Visual Analytics in Public Health

Applicant:

Prof. Dr.-Ing. Bernhard Preim, Magdeburg
Otto-von-Guericke-Universität Magdeburg
Institut für Simulation und Graphik
Magdeburg

Prof. Dr.-Ing. Klaus-Dietz Tönnies, Magdeburg
Otto-von-Guericke-Universität Magdeburg
Institut für Simulation und Graphik
Magdeburg

Prof. Dr. Henry Völzke, Greifswald
Universitätsklinikum der Ernst-Moritz-Arndt-Universität Greifswald
Institut für Community Medicine
Abt. Methoden der Community Medicine
Greifswald

Project:

Visual Analytics in Public Health (Publications)

Summary:

Research in Public Health generates a huge amount of heterogeneous data characterizing the lifestyle and health status of people from questionnaires and clinical measurements. At the University of Greifswald, a long-term study is carried out for epidemiological studies and for investigation of prevalence and type of normal and pathological variation. Data acquisition comprises image and non-image data from approximately 9000 subjects. Among these data are also dynamic medical image data which were investigated in the first stage of the SPP project.
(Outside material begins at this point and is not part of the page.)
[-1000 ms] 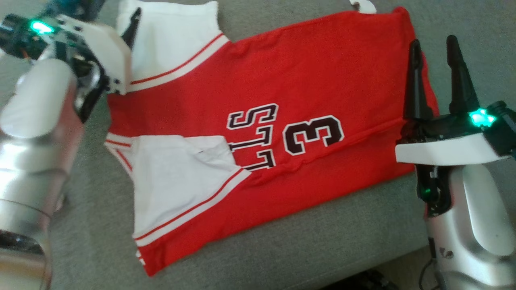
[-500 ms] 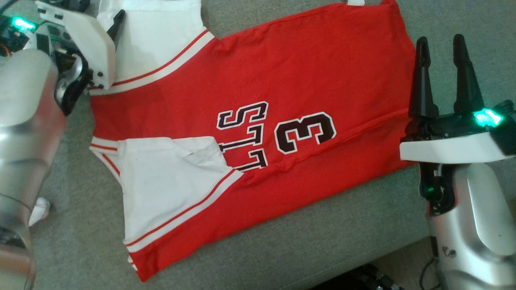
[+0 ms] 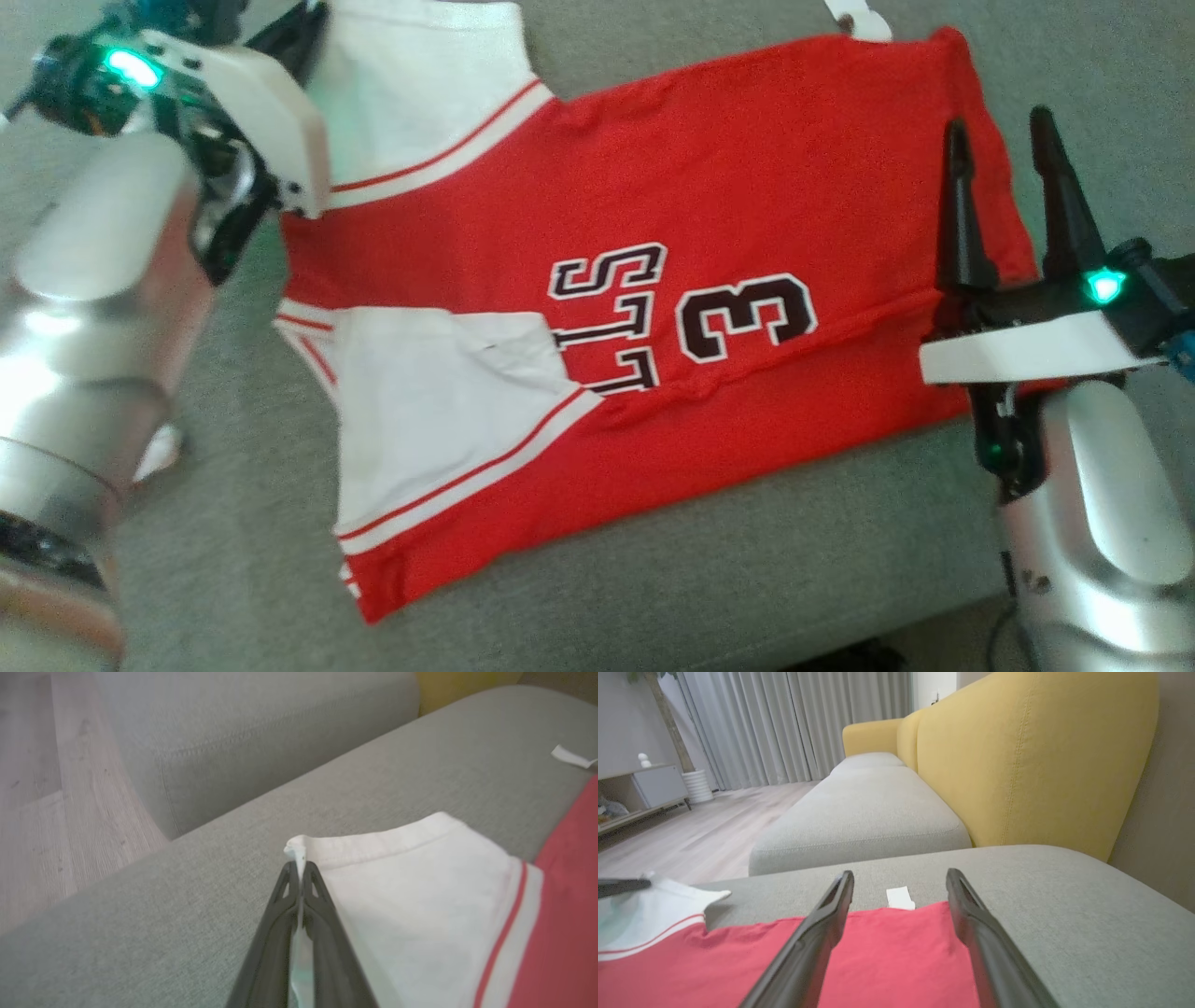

To fully exploit the potential of these data in preventive medicine, sophisticated analysis and exploration techniques are necessary.
Since the range of possible analysis questions is large and at present unknown to its full extent, analysis must be flexible, efficient and intuitive to enable repeatability over a long period of time. Furthermore, visual analytics must include part of the feature generation instead of analyzing the feature space.
Procedures will be developed for visualizing and analyzing data from medical image and nonimage data as well as from demographical data. The methods shall scale well with respect to different research questions on different subsets of the same data pool, since this is the usual scenario if researchers from different clinical disciplines pursue their projects. We will extend tools developed in the previous grant period to analyze patterns in the population as opposed to individual patterns of pathology. We will involve the user at an early stage of analysis including the generation of features which is usually part of the preprocessing.